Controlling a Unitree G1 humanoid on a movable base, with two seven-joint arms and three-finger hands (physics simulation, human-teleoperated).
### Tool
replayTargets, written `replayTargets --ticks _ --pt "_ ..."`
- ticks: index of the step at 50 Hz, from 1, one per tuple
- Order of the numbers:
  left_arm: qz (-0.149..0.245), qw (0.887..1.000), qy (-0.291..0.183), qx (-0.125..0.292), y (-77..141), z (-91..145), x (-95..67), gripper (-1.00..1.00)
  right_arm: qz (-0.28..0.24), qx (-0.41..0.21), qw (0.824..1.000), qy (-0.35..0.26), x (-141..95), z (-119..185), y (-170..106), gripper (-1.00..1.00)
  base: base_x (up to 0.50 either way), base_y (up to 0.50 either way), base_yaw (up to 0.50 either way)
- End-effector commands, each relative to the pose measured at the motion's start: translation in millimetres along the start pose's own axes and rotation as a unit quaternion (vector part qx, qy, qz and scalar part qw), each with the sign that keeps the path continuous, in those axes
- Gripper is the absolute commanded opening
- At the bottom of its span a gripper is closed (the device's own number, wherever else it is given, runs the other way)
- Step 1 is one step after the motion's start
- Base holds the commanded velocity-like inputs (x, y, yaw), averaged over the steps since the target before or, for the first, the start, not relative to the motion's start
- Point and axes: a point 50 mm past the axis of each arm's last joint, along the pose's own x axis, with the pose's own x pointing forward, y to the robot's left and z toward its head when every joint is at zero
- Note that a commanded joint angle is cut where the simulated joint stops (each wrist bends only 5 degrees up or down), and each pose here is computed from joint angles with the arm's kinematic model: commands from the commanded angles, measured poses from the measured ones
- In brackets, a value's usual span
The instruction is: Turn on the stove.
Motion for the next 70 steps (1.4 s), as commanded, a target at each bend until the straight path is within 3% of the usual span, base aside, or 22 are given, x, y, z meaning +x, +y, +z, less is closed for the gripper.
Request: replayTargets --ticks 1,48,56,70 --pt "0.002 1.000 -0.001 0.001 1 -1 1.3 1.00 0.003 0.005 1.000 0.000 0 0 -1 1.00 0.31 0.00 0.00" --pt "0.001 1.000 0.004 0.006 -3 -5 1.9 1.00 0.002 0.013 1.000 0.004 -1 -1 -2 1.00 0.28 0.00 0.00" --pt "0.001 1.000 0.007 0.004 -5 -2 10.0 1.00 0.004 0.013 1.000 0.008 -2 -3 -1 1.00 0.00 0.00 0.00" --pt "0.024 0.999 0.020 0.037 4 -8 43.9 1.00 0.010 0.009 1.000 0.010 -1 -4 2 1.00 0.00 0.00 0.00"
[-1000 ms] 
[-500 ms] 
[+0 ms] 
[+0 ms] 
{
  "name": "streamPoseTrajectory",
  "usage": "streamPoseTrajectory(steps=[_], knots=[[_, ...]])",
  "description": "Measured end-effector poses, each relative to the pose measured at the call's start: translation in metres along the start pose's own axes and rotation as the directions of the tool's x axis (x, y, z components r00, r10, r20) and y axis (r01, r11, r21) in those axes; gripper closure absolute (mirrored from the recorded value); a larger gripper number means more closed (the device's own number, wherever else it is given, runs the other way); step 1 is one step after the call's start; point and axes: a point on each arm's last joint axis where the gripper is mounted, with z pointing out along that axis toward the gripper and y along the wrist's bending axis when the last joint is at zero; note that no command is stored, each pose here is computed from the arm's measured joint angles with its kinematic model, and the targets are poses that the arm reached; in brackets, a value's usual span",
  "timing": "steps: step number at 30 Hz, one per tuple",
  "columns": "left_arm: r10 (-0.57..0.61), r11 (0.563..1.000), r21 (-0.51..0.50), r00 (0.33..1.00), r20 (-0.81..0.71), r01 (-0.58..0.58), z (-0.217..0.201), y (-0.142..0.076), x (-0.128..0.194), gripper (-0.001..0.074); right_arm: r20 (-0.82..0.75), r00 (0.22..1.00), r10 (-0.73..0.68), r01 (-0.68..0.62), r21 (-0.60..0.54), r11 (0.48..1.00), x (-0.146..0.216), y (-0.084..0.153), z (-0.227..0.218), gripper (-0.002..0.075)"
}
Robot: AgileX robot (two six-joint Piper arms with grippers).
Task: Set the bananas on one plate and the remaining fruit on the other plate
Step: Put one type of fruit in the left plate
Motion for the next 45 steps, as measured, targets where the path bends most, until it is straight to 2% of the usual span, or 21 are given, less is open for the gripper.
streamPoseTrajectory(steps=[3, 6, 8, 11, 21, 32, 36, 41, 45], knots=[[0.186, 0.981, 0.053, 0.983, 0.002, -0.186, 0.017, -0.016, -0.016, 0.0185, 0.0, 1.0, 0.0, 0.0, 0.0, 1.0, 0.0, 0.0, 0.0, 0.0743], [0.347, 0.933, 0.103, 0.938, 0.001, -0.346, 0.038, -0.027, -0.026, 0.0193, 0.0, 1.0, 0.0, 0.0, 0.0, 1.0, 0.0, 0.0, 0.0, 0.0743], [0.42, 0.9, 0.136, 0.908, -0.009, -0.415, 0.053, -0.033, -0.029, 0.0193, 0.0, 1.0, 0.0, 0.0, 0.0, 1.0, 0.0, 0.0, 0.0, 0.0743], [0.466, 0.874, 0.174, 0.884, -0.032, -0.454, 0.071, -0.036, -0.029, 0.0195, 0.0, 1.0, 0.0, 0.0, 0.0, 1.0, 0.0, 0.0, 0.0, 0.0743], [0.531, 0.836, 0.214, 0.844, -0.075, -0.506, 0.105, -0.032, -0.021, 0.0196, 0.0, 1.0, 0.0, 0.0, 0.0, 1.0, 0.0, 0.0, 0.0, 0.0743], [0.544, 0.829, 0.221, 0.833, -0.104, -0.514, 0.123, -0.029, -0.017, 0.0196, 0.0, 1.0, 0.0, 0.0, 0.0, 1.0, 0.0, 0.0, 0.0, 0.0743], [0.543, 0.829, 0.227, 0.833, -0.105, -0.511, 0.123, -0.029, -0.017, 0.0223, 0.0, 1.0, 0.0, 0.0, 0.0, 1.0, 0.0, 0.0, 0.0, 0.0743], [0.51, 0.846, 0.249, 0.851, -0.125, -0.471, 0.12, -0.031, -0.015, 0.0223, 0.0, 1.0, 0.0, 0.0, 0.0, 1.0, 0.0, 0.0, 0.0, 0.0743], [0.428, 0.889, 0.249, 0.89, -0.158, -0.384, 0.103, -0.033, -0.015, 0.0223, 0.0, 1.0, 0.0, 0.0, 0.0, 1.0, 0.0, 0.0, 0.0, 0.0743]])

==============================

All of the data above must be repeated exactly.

_Task result:_
Controlling a Unitree G1 humanoid on a movable base, with two seven-joint arms and three-finger hands (physics simulation, human-teleoperated).
### Tool
replayTargets, written `replayTargets --ticks _ --pt "_ ..."`
- ticks: index of the step at 50 Hz, from 1, one per tuple
- Order of the numbers:
  left_arm: qz (-0.149..0.245), qw (0.887..1.000), qy (-0.291..0.183), qx (-0.125..0.292), y (-77..141), z (-91..145), x (-95..67), gripper (-1.00..1.00)
  right_arm: qz (-0.28..0.24), qx (-0.41..0.21), qw (0.824..1.000), qy (-0.35..0.26), x (-141..95), z (-119..185), y (-170..106), gripper (-1.00..1.00)
  base: base_x (up to 0.50 either way), base_y (up to 0.50 either way), base_yaw (up to 0.50 either way)
- End-effector commands, each relative to the pose measured at the motion's start: translation in millimetres along the start pose's own axes and rotation as a unit quaternion (vector part qx, qy, qz and scalar part qw), each with the sign that keeps the path continuous, in those axes
- Gripper is the absolute commanded opening
- At the bottom of its span a gripper is closed (the device's own number, wherever else it is given, runs the other way)
- Step 1 is one step after the motion's start
- Base holds the commanded velocity-like inputs (x, y, yaw), averaged over the steps since the target before or, for the first, the start, not relative to the motion's start
- Point and axes: a point 50 mm past the axis of each arm's last joint, along the pose's own x axis, with the pose's own x pointing forward, y to the robot's left and z toward its head when every joint is at zero
- Note that a commanded joint angle is cut where the simulated joint stops (each wrist bends only 5 degrees up or down), and each pose here is computed from joint angles with the arm's kinematic model: commands from the commanded angles, measured poses from the measured ones
- In brackets, a value's usual span
The instruction is: Turn on the stove.
Motion for the next 70 steps (1.4 s), as commanded, a target at each bend until the straight path is within 3% of the usual span, base aside, or 22 are given, x, y, z meaning +x, +y, +z, less is closed for the gripper.
Request: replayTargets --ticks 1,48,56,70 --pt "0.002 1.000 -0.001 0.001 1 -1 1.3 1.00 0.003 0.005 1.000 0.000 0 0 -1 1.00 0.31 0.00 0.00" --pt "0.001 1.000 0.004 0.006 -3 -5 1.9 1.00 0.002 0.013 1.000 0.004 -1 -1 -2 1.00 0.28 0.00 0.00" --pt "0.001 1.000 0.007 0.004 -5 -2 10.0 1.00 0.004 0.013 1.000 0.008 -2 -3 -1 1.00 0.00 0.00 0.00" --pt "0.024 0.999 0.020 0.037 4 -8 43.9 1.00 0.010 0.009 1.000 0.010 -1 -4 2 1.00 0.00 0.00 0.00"
[-1000 ms] 
[-500 ms] 
[+0 ms] 
[+0 ms] 
{
  "name": "streamPoseTrajectory",
  "usage": "streamPoseTrajectory(steps=[_], knots=[[_, ...]])",
  "description": "Measured end-effector poses, each relative to the pose measured at the call's start: translation in metres along the start pose's own axes and rotation as the directions of the tool's x axis (x, y, z components r00, r10, r20) and y axis (r01, r11, r21) in those axes; gripper closure absolute (mirrored from the recorded value); a larger gripper number means more closed (the device's own number, wherever else it is given, runs the other way); step 1 is one step after the call's start; point and axes: a point on each arm's last joint axis where the gripper is mounted, with z pointing out along that axis toward the gripper and y along the wrist's bending axis when the last joint is at zero; note that no command is stored, each pose here is computed from the arm's measured joint angles with its kinematic model, and the targets are poses that the arm reached; in brackets, a value's usual span",
  "timing": "steps: step number at 30 Hz, one per tuple",
  "columns": "left_arm: r10 (-0.57..0.61), r11 (0.563..1.000), r21 (-0.51..0.50), r00 (0.33..1.00), r20 (-0.81..0.71), r01 (-0.58..0.58), z (-0.217..0.201), y (-0.142..0.076), x (-0.128..0.194), gripper (-0.001..0.074); right_arm: r20 (-0.82..0.75), r00 (0.22..1.00), r10 (-0.73..0.68), r01 (-0.68..0.62), r21 (-0.60..0.54), r11 (0.48..1.00), x (-0.146..0.216), y (-0.084..0.153), z (-0.227..0.218), gripper (-0.002..0.075)"
}
Robot: AgileX robot (two six-joint Piper arms with grippers).
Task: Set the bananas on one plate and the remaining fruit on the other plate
Step: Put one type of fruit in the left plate
Motion for the next 45 steps, as measured, targets where the path bends most, until it is straight to 2% of the usual span, or 21 are given, less is open for the gripper.
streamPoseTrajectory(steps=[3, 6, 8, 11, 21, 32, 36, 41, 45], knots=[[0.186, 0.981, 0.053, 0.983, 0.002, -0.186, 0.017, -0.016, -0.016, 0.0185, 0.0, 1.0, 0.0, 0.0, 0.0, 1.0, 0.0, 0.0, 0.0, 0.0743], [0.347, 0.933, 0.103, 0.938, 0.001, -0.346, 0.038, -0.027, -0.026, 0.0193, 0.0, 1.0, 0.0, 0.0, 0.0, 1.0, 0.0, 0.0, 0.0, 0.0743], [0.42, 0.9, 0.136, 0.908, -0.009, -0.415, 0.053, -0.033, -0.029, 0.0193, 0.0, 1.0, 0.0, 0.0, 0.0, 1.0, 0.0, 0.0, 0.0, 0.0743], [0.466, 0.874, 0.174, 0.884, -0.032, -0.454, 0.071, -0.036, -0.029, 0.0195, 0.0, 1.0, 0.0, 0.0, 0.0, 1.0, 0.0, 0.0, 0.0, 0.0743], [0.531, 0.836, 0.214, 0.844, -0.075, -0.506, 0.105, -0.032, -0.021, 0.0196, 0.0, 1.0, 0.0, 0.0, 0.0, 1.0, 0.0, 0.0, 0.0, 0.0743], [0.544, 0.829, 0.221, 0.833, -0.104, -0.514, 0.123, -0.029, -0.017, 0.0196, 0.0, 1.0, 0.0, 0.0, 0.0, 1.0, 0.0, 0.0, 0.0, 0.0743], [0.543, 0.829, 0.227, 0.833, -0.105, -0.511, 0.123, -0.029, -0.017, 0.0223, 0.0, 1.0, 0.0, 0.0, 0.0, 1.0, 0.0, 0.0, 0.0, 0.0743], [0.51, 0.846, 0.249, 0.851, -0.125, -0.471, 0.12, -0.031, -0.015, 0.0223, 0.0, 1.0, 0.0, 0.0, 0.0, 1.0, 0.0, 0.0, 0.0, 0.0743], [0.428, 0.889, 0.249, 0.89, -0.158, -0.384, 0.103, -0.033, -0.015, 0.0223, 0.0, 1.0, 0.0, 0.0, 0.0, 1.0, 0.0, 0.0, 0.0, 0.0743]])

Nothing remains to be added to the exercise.